If there’s one part of the investment banking industry that always seems to be on the brink of extinction, but never seems to go away, sell side research is it. It’s an attractive job for the right kind of person, because it combines some of the joy of gambling on financial markets with a degree of insulation from the financial consequences getting it wrong. Historically, (and this is said with the voice of fifteen years’ in this role) it has been the perfect role for the kind of people who begin to feel uncomfortable if they haven’t been giving someone else their opinions for more than five minutes.
In general, though, as the proverb goes, opinions are like dreams and intestines – everyone has them, and nobody is very interested in the content of anyone else’s. So, understandably, as price pressure for the sell side has become extreme under MiFID II, the Financial Times notes that heads of research have been trying to shift their talkative charges in the direction of something that people might be prepared to pay a premium price for. “Analysis used to be very opinion-oriented. Now everyone wants the raw info. It’s about analysing it better,” says Lou Pirenc, global head of research data at Morgan Stanley.
The most extreme examples of this are things like the UBS Evidence Lab, which effectively produces and retails alternative data to the mass fund management market, and which has now been spun off as a separate business unit. But even everyday stock analysts are being encouraged to use satellite images and credit card data, and to crunch (or get a junior to crunch) big datasets with machine learning packages in order to provide some backing for their hunches. According to JP Morgan’s chair of research, Joyce Chang, “if all you’re doing is traditional fundamental analysis, it’s not enough any more”.
The trouble for the industry is, though, that data is fundamentally a commodity, and when you’re doing the same kind of thing as everyone else with the same kind of software as everyone else, you’re unlikely to get results which are sufficiently differentiated. One of the good things about educated analyst opinions is that, also like dreams and intestines, they’re unique and difficult to replicate.

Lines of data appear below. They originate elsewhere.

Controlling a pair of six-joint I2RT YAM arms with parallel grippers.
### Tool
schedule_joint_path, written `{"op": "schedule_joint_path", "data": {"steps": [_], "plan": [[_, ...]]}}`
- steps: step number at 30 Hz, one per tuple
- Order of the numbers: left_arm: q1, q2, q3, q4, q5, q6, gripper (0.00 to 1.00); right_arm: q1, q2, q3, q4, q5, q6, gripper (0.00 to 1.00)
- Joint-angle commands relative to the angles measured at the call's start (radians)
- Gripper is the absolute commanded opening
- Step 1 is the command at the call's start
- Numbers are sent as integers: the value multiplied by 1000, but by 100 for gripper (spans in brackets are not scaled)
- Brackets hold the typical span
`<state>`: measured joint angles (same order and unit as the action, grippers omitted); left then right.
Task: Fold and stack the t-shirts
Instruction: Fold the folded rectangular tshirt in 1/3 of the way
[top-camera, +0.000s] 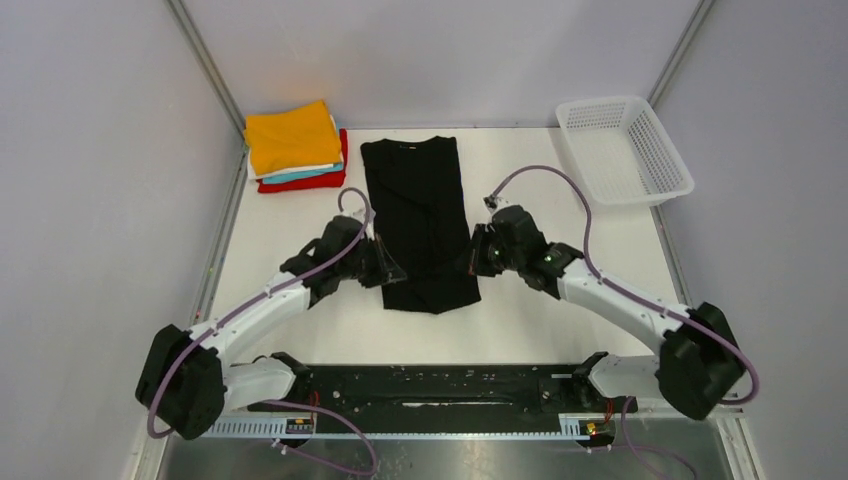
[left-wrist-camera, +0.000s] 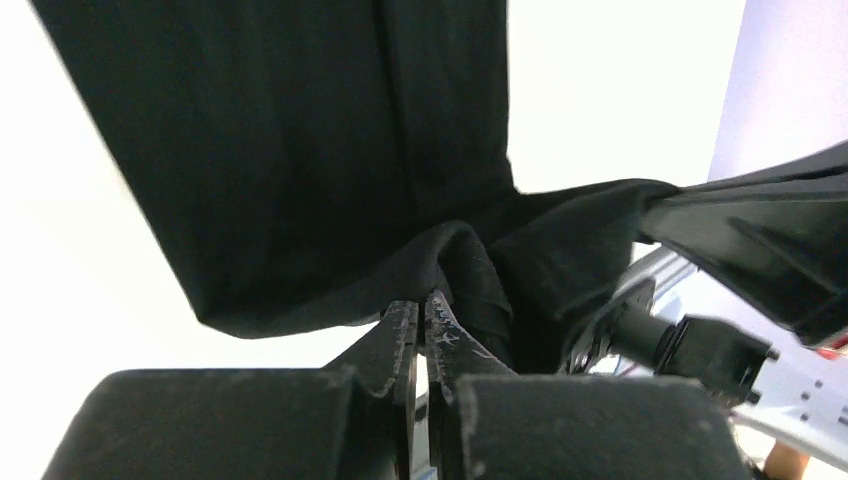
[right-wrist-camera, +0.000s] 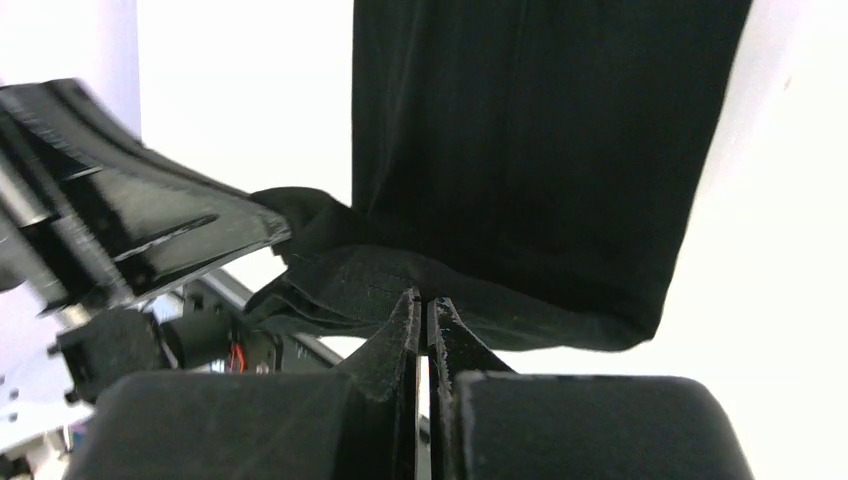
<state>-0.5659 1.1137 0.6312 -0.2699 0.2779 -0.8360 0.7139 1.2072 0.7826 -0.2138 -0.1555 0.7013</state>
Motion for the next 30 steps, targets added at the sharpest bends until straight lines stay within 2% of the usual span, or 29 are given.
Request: {"op": "schedule_joint_path", "data": {"steps": [1, 8, 18, 25, 28, 30], "plan": [[71, 95, 155, 36, -67, 91, 0, -76, 128, 149, 38, -44, -72, 0], [224, 257, 272, 49, -45, 105, 0, -161, 313, 313, 28, -57, -118, 0], [294, 484, 427, 73, 13, 117, 0, -249, 551, 521, 6, -92, -164, 0], [308, 619, 512, 64, 32, 106, 0, -271, 654, 592, -9, -93, -168, 0], [312, 638, 519, 67, -1, 96, 4, -279, 705, 636, -12, -109, -180, 5], [317, 644, 536, 58, -26, 91, 10, -284, 746, 677, -26, -117, -187, 15]]}}
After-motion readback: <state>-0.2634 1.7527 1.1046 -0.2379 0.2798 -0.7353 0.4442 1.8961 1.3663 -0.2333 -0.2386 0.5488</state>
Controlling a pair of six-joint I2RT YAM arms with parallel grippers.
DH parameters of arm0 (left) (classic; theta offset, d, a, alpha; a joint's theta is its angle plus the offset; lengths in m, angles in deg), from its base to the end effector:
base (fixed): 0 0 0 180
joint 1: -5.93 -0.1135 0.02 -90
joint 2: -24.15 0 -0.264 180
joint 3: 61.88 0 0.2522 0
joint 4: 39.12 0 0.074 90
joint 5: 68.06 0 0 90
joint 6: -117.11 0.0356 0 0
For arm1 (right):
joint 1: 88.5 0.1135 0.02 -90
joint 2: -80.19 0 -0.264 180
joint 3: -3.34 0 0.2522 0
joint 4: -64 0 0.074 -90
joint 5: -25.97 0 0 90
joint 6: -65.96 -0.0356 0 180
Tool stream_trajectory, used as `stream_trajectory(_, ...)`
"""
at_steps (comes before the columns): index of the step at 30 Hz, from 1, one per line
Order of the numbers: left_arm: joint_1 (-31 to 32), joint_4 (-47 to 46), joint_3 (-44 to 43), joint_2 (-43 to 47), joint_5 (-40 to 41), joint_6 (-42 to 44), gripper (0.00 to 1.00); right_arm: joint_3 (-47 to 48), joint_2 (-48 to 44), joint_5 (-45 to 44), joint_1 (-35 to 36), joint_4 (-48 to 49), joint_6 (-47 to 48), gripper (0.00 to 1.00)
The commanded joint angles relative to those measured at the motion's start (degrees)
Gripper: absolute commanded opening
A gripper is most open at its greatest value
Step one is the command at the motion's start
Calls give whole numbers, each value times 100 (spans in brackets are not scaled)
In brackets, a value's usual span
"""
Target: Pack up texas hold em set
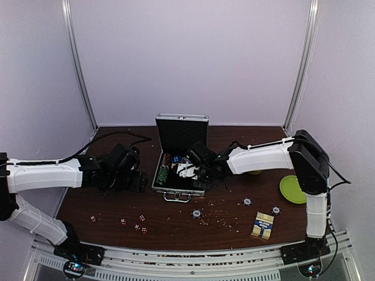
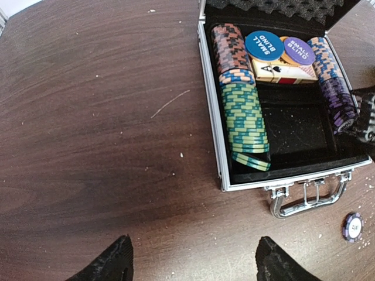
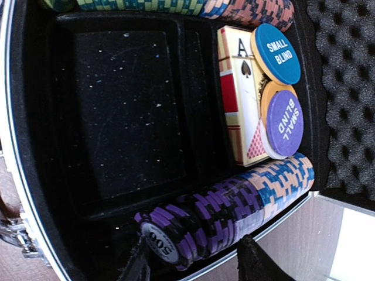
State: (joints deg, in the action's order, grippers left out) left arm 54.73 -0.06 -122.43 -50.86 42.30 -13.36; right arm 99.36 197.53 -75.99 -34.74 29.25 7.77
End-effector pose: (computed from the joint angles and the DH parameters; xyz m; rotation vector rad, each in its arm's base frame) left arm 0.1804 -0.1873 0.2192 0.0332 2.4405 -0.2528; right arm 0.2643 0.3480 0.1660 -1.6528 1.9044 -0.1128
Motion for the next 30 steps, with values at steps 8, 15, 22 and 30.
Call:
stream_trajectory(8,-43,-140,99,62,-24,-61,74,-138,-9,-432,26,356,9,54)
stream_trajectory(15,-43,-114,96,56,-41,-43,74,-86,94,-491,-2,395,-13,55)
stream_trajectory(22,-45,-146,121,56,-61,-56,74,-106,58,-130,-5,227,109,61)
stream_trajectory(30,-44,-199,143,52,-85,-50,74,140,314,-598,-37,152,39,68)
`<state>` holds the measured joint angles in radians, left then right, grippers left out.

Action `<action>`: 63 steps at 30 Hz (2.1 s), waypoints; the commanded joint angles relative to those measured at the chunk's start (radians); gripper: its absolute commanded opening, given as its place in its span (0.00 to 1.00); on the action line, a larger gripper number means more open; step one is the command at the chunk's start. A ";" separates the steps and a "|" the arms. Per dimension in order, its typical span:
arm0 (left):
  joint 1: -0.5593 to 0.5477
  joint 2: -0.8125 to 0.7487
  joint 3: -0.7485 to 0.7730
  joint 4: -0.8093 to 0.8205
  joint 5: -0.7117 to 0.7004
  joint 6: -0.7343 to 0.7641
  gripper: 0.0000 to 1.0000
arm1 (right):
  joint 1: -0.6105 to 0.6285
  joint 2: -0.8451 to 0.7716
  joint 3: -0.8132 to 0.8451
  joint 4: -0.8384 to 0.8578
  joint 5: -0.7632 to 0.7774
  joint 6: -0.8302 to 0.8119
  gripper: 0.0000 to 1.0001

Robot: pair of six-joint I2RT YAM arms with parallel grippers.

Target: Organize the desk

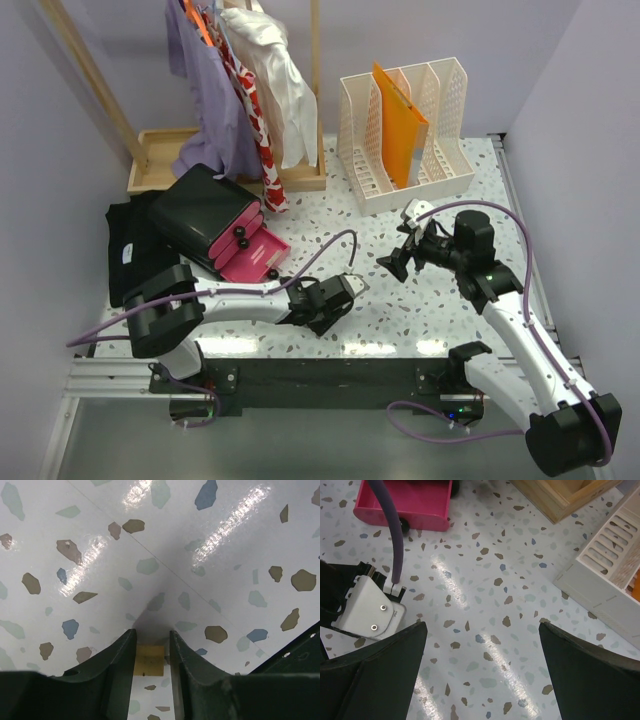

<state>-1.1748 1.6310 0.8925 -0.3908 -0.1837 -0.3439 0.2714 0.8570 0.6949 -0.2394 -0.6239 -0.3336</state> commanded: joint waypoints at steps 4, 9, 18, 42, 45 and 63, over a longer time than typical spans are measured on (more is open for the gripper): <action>-0.011 0.027 0.002 -0.079 -0.085 -0.023 0.37 | -0.006 -0.007 -0.006 0.026 -0.019 -0.012 0.99; -0.011 0.012 0.008 -0.123 -0.126 -0.058 0.51 | -0.006 -0.006 -0.006 0.026 -0.019 -0.012 0.99; -0.011 0.018 -0.007 -0.151 -0.116 -0.110 0.56 | -0.006 -0.007 -0.006 0.026 -0.017 -0.012 0.99; -0.011 -0.005 -0.081 -0.161 0.027 -0.159 0.59 | -0.006 -0.007 -0.006 0.028 -0.019 -0.012 0.99; -0.009 -0.007 -0.087 -0.160 0.024 -0.164 0.57 | -0.006 -0.007 -0.006 0.026 -0.020 -0.012 0.99; 0.171 -0.235 -0.047 -0.264 -0.249 -0.124 0.12 | -0.008 -0.009 -0.006 0.026 -0.022 -0.012 0.99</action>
<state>-1.1103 1.5238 0.8440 -0.5919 -0.3141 -0.5045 0.2680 0.8570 0.6949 -0.2394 -0.6239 -0.3340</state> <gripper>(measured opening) 0.395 0.986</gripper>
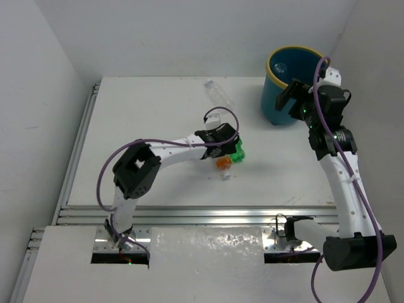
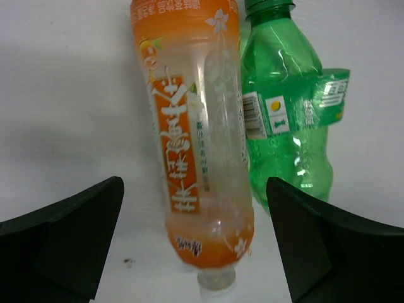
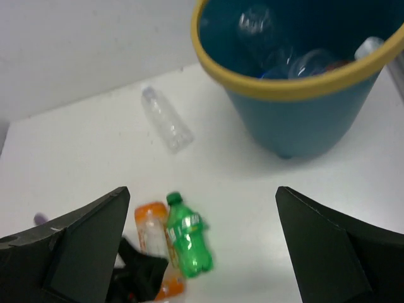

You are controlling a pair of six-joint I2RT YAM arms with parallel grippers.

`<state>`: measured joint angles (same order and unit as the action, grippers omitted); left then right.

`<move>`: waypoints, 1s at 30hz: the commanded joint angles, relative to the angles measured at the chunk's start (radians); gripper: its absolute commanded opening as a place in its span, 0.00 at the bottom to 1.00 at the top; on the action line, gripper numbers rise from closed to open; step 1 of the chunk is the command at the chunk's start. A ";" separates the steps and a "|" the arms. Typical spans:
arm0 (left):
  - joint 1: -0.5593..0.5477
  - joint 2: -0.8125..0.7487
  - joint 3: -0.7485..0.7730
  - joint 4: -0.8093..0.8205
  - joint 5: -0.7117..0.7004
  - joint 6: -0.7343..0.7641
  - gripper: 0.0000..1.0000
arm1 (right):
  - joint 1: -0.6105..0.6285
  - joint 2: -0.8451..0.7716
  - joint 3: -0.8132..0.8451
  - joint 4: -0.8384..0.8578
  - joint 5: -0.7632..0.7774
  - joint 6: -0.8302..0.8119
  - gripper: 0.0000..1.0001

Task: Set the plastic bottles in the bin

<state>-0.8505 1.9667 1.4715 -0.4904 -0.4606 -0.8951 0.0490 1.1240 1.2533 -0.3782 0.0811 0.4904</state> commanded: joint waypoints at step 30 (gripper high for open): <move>-0.013 -0.951 -0.922 0.834 0.393 0.436 0.10 | 0.359 0.151 -0.284 0.487 -0.650 0.338 0.99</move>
<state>-0.8673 1.0412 0.5625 0.1398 -0.2218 -0.5602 0.3542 1.2682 0.9440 -0.0471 -0.5327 0.7643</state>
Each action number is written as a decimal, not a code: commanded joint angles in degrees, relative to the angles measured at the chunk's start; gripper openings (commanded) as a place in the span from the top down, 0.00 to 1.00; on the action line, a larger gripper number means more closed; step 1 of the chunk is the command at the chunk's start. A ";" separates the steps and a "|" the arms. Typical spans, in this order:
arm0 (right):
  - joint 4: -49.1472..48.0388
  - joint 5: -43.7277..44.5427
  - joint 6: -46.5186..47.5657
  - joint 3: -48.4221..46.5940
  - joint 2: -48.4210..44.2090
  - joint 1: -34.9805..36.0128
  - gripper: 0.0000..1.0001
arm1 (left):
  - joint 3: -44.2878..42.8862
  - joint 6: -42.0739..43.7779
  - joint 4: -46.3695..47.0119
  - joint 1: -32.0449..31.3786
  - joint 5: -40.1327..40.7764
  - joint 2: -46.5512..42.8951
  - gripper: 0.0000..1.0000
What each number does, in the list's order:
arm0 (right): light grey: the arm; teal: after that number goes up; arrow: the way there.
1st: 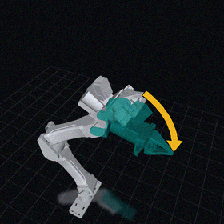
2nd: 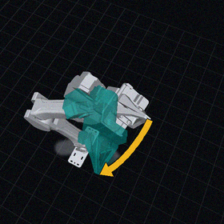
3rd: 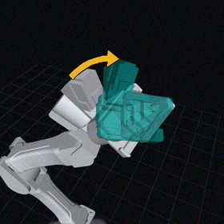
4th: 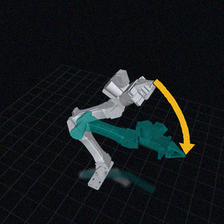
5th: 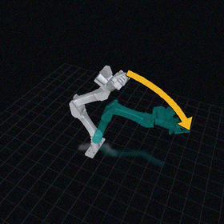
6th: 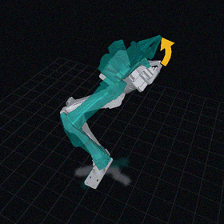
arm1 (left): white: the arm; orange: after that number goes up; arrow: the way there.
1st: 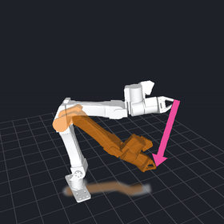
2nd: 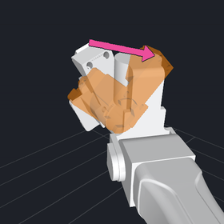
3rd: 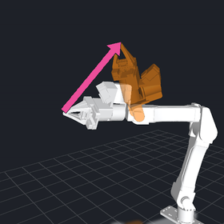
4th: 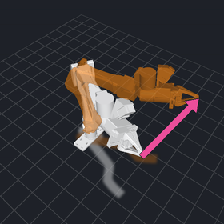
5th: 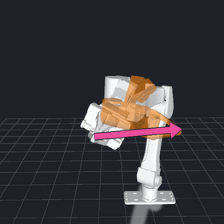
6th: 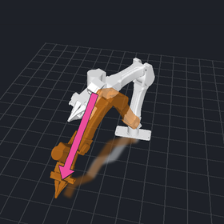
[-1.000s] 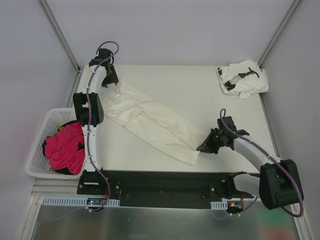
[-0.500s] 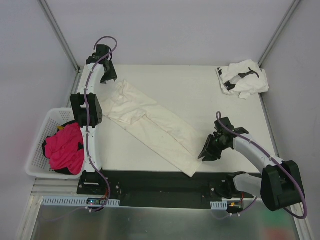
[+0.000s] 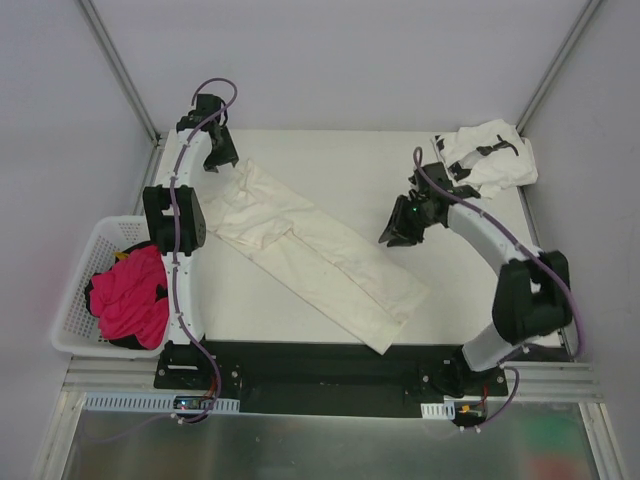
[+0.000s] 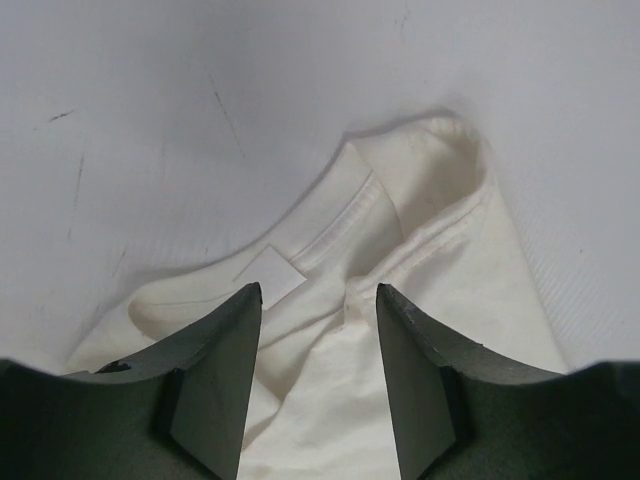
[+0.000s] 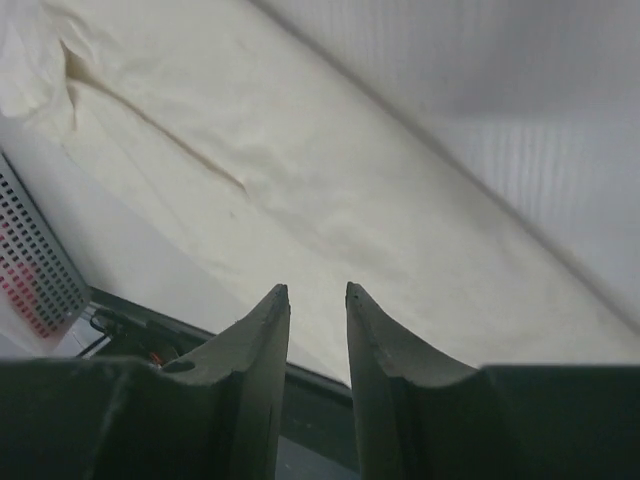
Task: Fold and stack the t-shirts
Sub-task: Rotate the tshirt 90 degrees
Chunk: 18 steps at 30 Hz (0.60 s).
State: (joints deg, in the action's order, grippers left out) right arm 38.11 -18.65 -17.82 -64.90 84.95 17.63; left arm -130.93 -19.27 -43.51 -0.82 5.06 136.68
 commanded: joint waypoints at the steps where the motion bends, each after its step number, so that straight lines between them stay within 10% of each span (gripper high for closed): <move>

For this reason, few banks are getting out of the analyst game entirely; a lot of the tech input into research departments has gone into creating customised delivery systems, boiling a report down into a short “charticle” so you can get the key insights without having to listen to quite so many of the author’s general bloviations.
This is valuable, except that for all that they claim to be short of time, there are plenty of investors who also like to talk. And a lot of the value in the research department has always resided in the fact that it’s one of the highest-touch parts of the bank in terms of everyday client contact with investors. While a good regular chat about which stocks you like is the stuff that lifelong friendships are made of, it’s hard to build a personal relationship on the output of a machine learning package.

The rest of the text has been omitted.